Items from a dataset

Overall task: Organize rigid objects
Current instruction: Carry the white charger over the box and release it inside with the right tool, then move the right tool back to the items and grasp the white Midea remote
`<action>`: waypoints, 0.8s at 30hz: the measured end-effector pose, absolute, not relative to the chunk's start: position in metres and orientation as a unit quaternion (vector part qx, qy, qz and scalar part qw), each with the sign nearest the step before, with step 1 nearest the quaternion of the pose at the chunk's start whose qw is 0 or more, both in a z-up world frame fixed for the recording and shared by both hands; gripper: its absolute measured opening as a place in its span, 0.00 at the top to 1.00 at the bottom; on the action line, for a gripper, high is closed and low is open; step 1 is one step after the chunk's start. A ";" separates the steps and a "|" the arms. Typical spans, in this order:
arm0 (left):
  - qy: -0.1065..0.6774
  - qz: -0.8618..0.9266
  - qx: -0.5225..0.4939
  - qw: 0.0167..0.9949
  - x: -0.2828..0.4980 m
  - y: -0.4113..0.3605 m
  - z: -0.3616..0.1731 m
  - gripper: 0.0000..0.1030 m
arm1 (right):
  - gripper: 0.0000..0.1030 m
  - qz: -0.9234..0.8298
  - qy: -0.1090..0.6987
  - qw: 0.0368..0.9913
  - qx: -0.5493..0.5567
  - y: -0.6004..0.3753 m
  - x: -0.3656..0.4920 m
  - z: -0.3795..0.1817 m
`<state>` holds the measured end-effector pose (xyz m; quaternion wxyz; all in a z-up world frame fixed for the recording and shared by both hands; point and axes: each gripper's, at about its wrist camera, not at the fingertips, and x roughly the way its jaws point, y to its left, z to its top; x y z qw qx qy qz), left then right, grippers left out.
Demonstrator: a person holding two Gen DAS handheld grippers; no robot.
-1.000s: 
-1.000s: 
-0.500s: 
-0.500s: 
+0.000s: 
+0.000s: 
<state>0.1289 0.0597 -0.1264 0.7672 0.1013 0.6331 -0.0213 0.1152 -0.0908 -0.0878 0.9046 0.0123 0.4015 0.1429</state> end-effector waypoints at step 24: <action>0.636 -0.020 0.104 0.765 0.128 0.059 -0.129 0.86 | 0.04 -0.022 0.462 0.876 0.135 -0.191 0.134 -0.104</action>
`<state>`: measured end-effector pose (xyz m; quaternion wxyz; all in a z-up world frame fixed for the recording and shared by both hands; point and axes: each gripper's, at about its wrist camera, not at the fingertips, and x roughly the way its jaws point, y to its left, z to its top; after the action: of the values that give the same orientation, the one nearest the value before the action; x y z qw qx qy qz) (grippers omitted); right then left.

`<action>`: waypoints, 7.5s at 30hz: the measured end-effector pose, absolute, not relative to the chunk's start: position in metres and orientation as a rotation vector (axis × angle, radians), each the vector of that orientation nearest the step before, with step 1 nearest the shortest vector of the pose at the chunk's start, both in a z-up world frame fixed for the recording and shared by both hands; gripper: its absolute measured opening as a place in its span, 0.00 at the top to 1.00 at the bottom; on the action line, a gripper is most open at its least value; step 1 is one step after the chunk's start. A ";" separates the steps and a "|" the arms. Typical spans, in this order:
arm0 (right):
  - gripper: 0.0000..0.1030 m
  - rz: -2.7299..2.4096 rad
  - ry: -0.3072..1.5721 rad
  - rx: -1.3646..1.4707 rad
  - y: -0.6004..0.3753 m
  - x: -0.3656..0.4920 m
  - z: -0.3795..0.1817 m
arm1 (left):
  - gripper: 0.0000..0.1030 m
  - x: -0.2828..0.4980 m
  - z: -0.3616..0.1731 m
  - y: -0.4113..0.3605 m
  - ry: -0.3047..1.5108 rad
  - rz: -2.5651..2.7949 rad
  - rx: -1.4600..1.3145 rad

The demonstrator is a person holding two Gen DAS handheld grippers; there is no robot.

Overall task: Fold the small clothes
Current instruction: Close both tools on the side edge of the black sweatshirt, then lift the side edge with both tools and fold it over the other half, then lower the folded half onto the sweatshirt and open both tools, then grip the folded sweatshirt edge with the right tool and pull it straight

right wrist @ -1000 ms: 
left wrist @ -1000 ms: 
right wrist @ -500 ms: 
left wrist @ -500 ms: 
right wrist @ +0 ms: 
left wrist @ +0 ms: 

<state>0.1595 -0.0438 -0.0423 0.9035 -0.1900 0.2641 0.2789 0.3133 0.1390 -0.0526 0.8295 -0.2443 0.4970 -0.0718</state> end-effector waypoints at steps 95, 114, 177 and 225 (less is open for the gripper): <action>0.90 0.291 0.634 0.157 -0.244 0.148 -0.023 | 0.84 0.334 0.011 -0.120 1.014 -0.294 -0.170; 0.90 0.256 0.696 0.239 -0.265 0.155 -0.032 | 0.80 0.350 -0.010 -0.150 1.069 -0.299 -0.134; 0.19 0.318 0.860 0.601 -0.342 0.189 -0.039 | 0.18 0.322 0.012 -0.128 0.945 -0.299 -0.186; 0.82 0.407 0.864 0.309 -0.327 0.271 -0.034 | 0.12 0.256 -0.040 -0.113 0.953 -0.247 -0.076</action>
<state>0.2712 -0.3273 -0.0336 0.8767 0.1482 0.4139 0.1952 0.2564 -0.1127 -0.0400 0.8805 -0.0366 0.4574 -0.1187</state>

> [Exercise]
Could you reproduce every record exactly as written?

> [Response box]
Overall task: Organize rigid objects
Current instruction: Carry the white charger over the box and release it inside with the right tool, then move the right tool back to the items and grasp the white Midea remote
`<action>`: waypoints, 0.8s at 30hz: the measured end-effector pose, absolute, not relative to the chunk's start: position in metres and orientation as a unit quaternion (vector part qx, qy, qz and scalar part qw), each with the sign nearest the step before, with step 1 nearest the quaternion of the pose at the chunk's start whose qw is 0 or more, both in a z-up world frame fixed for the recording and shared by both hands; gripper: its absolute measured opening as a place in its span, 0.00 at the top to 1.00 at the bottom; on the action line, for a gripper, high is closed and low is open; step 1 is one step after the chunk's start. A ";" separates the steps and a "|" the arms. Typical spans, in this order:
arm0 (left):
  - qy: -0.1065..0.6774
  - qz: -0.8618..0.9266
  - qx: -0.5225..0.4939
  - qw: 0.0167..0.9949
  - x: -0.2828..0.4980 m
  - y: -0.4113..0.3605 m
  - z: -0.3616..0.1731 m
  - gripper: 0.0000..0.1030 m
arm1 (right):
  - gripper: 0.0000..0.1030 m
  - qz: -0.9234..0.8298
  - qy: -0.1090..0.6987
  - qw: 0.0368..0.9913
  - qx: -0.5493..0.5567
  - y: -0.6004..0.3753 m
  - x: -0.3656..0.4920 m
  - z: -0.3795..0.1817 m
`<state>` holds the measured end-effector pose (xyz m; quaternion wxyz; all in a z-up world frame fixed for the recording and shared by both hands; point and axes: each gripper's, at about its wrist camera, not at the fingertips, and x roughly the way its jaws point, y to its left, z to its top; x y z qw qx qy qz), left then right, grippers left out.
Demonstrator: a person holding two Gen DAS handheld grippers; no robot.
-1.000s: 
-1.000s: 
-0.500s: 
-0.500s: 
+0.000s: 
+0.000s: 
<state>0.1289 0.0597 -0.1264 0.7672 0.1013 0.6331 -0.0213 0.1152 -0.0908 -0.0878 0.9046 0.0123 0.4015 0.1429</state> end-effector waypoints at step 24: <action>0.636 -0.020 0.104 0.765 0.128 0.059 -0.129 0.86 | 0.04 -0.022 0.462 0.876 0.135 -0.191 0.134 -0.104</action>
`<state>`: measured end-effector pose (xyz m; quaternion wxyz; all in a z-up world frame fixed for the recording and shared by both hands; point and axes: each gripper's, at about its wrist camera, not at the fingertips, and x roughly the way its jaws point, y to its left, z to its top; after the action: of the values that give the same orientation, the one nearest the value before the action; x y z qw qx qy qz) (grippers omitted); right then left.

`<action>`: waypoints, 7.5s at 30hz: the measured end-effector pose, absolute, not relative to the chunk's start: position in metres and orientation as a rotation vector (axis × angle, radians), each the vector of that orientation nearest the step before, with step 1 nearest the shortest vector of the pose at the chunk's start, both in a z-up world frame fixed for the recording and shared by both hands; gripper: its absolute measured opening as a place in its span, 0.00 at the top to 1.00 at the bottom; on the action line, a gripper is most open at its least value; step 1 is one step after the chunk's start. A ";" separates the steps and a "|" the arms. Typical spans, in this order:
arm0 (right):
  - gripper: 0.0000..0.1030 m
  - rz: -2.7299..2.4096 rad
  - ry: -0.3072..1.5721 rad
  - rx: -1.3646..1.4707 rad
  - y: -0.6004..0.3753 m
  - x: -0.3656..0.4920 m
  - z: -0.3795..0.1817 m
arm1 (left):
  - gripper: 0.0000..0.1030 m
  - x: -0.2828..0.4980 m
  - z: -0.3616..0.1731 m
  - y: -0.4113..0.3605 m
  - ry: -0.3047..1.5108 rad
  - rz: -2.5651..2.7949 rad
  - rx: -1.4600..1.3145 rad

The demonstrator is a person holding two Gen DAS handheld grippers; there is no robot.

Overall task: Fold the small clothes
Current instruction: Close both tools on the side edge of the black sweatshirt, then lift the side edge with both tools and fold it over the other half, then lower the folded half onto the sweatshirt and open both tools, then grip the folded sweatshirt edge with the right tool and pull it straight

right wrist @ -1000 ms: 
left wrist @ -1000 ms: 
right wrist @ -500 ms: 
left wrist @ -500 ms: 
right wrist @ +0 ms: 
left wrist @ +0 ms: 

<state>0.1595 -0.0438 -0.0423 0.9035 -0.1900 0.2641 0.2789 0.3133 0.1390 -0.0526 0.8295 -0.2443 0.4970 -0.0718</state> end-effector waypoints at steps 95, 114, 177 and 225 (less is open for the gripper): <action>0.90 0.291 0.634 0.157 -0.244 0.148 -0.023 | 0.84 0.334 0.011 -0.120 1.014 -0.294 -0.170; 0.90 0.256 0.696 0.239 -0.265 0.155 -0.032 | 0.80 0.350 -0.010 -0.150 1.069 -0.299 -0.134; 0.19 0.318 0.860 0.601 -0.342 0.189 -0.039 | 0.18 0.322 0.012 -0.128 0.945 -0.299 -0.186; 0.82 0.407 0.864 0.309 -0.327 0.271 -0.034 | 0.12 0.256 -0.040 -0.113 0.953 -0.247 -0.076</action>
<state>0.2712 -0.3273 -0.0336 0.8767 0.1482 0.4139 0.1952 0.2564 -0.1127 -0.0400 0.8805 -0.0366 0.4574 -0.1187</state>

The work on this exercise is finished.